## What this task involves
A verbatim reproduction of the lines below, from the line containing "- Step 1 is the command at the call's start" through the line containing "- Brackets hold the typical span", both ends included, is the whole required output.

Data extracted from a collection
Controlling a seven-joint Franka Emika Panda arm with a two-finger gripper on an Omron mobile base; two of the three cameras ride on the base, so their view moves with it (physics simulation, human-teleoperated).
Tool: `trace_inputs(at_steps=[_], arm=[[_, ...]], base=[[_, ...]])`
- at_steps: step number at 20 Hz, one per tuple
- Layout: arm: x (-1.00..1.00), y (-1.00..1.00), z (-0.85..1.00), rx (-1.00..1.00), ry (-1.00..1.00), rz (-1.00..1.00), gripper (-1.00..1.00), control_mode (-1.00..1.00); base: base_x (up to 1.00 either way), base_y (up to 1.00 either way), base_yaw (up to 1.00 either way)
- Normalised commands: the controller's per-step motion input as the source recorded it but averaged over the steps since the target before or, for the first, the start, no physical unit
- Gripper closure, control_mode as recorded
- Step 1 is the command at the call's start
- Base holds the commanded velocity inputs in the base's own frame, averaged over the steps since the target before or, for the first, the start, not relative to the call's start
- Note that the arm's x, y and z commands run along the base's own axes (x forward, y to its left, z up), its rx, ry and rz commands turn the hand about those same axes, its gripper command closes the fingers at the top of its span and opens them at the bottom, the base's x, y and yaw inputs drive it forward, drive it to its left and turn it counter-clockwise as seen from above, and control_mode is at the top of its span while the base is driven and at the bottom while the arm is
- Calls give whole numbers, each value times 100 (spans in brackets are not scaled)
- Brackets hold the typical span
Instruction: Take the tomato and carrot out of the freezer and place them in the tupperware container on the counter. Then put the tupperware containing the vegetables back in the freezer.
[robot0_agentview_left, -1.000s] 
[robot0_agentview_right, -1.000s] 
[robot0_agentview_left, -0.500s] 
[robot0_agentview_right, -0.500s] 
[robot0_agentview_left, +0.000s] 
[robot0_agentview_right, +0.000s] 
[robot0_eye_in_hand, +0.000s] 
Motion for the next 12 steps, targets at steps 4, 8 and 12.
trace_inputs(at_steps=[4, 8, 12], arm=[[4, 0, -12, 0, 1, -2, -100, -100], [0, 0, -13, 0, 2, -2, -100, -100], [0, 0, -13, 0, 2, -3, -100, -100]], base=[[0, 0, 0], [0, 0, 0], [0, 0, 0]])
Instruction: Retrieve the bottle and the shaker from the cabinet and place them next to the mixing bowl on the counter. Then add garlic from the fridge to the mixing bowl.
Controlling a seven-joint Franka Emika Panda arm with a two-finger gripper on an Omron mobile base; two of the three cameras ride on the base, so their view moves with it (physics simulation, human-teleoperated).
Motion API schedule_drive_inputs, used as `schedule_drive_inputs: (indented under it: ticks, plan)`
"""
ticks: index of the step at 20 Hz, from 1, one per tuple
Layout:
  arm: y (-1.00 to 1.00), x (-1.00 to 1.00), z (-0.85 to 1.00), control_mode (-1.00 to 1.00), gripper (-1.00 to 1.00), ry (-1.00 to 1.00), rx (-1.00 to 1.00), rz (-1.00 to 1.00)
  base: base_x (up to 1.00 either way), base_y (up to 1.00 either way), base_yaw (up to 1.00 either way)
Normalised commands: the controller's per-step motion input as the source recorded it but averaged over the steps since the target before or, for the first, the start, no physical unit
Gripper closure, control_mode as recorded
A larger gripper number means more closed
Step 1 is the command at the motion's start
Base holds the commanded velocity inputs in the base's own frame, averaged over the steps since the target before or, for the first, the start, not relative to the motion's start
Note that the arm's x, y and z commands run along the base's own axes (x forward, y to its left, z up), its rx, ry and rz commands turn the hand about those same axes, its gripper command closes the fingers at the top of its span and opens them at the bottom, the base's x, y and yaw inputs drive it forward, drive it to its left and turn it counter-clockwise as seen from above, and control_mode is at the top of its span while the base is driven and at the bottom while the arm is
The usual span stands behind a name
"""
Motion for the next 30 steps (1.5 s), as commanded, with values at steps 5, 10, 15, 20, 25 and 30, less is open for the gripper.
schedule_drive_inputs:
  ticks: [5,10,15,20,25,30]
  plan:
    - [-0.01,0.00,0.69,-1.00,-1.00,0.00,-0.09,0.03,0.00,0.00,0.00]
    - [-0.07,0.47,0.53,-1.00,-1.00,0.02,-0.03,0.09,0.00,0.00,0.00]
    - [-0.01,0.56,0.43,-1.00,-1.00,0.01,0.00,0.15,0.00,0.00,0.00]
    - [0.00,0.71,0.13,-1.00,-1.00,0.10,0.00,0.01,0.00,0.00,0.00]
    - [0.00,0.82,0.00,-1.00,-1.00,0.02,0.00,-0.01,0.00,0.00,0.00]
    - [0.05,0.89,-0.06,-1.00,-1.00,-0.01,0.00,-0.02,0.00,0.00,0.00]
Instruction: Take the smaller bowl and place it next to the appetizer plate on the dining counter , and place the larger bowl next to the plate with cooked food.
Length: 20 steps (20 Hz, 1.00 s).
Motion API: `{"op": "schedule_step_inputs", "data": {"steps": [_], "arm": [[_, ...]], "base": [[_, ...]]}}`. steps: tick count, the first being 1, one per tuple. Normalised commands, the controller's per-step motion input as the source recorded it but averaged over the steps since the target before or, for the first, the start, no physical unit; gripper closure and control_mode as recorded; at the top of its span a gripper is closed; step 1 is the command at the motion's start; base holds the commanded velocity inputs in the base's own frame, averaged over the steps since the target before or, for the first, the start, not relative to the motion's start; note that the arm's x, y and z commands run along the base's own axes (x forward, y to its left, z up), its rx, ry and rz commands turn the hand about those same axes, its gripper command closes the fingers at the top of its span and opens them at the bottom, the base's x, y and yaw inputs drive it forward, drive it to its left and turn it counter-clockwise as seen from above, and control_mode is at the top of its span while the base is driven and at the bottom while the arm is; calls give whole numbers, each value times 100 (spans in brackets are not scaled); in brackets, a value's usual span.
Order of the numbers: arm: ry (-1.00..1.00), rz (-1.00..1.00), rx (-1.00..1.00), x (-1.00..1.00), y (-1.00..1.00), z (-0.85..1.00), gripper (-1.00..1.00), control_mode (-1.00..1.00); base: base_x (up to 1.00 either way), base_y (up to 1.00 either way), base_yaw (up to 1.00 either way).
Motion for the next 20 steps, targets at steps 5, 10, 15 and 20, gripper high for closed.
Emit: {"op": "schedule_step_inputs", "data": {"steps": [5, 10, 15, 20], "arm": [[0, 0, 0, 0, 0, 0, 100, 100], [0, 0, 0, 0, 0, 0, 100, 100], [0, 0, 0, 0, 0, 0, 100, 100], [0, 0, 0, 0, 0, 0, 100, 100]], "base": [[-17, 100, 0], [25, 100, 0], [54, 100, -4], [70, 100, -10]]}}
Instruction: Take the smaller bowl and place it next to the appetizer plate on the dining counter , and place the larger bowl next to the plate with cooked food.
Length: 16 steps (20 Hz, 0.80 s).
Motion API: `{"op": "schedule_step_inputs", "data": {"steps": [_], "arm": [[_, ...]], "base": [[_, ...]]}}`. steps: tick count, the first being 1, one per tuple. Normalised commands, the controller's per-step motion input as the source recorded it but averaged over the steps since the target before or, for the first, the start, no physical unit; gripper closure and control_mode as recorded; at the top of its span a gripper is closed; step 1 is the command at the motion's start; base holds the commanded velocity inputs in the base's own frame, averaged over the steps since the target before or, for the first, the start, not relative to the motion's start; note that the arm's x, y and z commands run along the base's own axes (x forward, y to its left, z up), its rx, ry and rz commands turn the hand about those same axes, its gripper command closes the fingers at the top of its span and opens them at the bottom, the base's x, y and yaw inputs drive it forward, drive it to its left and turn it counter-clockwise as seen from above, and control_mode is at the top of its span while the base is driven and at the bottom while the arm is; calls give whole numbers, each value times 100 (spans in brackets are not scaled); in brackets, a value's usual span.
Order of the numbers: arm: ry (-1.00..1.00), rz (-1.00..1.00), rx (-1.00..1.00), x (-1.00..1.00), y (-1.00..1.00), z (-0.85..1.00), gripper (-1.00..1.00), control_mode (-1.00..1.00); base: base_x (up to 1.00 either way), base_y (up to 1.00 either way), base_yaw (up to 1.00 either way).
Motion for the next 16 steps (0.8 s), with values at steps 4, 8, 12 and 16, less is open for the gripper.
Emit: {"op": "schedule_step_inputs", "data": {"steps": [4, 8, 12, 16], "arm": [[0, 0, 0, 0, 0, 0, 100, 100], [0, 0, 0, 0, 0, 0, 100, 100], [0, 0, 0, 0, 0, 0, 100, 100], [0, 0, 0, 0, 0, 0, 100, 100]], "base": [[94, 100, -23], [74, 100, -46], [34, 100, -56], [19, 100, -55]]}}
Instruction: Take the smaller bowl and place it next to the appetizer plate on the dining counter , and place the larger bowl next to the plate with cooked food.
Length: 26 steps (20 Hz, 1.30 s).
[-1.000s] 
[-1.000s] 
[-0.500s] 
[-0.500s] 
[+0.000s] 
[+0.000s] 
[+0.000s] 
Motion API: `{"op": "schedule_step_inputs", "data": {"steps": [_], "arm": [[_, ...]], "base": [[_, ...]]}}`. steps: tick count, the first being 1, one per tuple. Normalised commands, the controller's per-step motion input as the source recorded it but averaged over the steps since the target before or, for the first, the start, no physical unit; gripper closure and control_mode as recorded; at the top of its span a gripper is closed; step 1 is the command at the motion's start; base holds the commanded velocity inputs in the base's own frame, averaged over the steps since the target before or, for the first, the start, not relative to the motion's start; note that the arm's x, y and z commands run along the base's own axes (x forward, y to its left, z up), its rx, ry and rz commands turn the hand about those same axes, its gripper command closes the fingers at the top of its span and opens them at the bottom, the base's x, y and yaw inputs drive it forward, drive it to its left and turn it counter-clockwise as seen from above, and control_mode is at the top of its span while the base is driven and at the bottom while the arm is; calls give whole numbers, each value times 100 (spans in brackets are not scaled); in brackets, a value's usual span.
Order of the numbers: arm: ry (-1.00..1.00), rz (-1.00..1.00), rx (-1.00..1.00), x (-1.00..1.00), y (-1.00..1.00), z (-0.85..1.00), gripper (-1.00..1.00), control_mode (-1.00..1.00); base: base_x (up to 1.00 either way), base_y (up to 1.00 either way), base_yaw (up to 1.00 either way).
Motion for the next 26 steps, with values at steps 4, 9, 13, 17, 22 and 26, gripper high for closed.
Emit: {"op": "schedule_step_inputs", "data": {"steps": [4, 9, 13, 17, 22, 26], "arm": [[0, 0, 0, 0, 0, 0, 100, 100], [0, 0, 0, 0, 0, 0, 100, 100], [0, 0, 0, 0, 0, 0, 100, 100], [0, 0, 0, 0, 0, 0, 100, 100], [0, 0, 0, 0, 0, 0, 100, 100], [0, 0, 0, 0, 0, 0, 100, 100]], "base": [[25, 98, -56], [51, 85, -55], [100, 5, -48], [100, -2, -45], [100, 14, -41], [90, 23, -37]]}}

## Solution to the problem
- Step 1 is the command at the call's start
- Base holds the commanded velocity inputs in the base's own frame, averaged over the steps since the target before or, for the first, the start, not relative to the call's start
- Note that the arm's x, y and z commands run along the base's own axes (x forward, y to its left, z up), its rx, ry and rz commands turn the hand about those same axes, its gripper command closes the fingers at the top of its span and opens them at the bottom, the base's x, y and yaw inputs drive it forward, drive it to its left and turn it counter-clockwise as seen from above, and control_mode is at the top of its span while the base is driven and at the bottom while the arm is
- Calls give whole numbers, each value times 100 (spans in brackets are not scaled)
- Brackets hold the typical span

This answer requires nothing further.